Babyscripts, Leading Virtual Care Platform for Obstetrics, Helping to Lower Amount of Prenatal In-Person Visits to Five During COVID-19 Outbreak Due to Increased Demand

Telehealth and RPM reimbursements available for providers implementing virtual care

As providers are increasingly turning to virtual care solutions to monitor their patients amid the COVID-19 outbreak, Babyscripts, the leading virtual care platform for obstetrics, is dramatically reducing in-person prenatal visit schedules for low risk patients to 4-6 appointments through term (37 weeks), then weekly thereafter, with slightly modified schedules for high-risk patients. The standard amount of in-person prenatal care visits is 12-14. With the help of mobile health and their remote patient monitoring platform, Babyscripts is safely transitioning prenatal care outside the clinic.

For the past five years, Babyscripts has been reducing the need for in-person appointments through their virtual maternity solution.
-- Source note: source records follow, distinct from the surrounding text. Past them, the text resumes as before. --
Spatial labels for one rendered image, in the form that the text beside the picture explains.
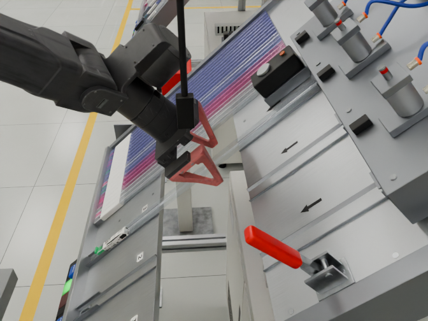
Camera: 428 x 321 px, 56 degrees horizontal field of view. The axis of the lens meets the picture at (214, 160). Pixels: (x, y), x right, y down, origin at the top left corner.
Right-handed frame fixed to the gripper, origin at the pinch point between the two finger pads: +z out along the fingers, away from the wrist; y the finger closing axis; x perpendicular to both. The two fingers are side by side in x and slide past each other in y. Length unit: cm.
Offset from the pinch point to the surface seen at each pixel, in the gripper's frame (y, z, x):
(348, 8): -0.8, -5.4, -27.9
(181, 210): 71, 52, 63
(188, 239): 40, 42, 48
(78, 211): 88, 29, 108
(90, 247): 2.9, -0.5, 32.5
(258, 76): 4.8, -3.6, -13.3
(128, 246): -3.8, 0.4, 20.9
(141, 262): -9.4, 0.5, 17.2
As more states release shelter-in-place advisories and tighten social distancing guidelines due to the coronavirus outbreak, Babyscripts has responded to increased demand from new and existing customers to further enable providers to decrease in-person visits while remaining connected to their patients and delivering the same level of care.

“Our providers have seen the benefits of virtual care and we’re stepping up to help them make the transition faster,” said Juan Pablo Segura, President of Babyscripts. “We are bringing five years of experience and a wealth of clinical data to the table, and our customers are leaning on that knowledge to change their protocols to be the most responsive possible.”
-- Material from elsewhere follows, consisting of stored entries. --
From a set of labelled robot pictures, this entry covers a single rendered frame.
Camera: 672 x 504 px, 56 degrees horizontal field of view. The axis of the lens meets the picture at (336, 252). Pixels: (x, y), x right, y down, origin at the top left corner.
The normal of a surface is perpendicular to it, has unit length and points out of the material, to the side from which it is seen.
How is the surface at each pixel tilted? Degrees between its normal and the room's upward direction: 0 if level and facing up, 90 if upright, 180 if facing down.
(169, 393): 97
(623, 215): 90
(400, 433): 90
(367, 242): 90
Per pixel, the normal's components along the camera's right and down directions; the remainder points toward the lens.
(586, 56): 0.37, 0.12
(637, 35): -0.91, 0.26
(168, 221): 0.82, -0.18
In concert with remote patient monitoring (RPM), providers deliver the same testing typically available during in-office prenatal visits, and rely on RPM to track compliance to weekly measurements and identify elevated risk. Through Babyscripts myJourney, a mobile app, patients are kept abreast of the most up-to-date information available, including symptoms to look for; risk-management information around social distancing and limiting exposure; changing policies around visitation, water-births, doulas, et al.; health system specific information on initiatives like drive-through testing and virtual visits; and local information like library and food bank closures that affect life outside of healthcare. These resources have seen engagement rates between 80-100%, reinforcing the value that pregnant mothers place on trusted provider information in real-time.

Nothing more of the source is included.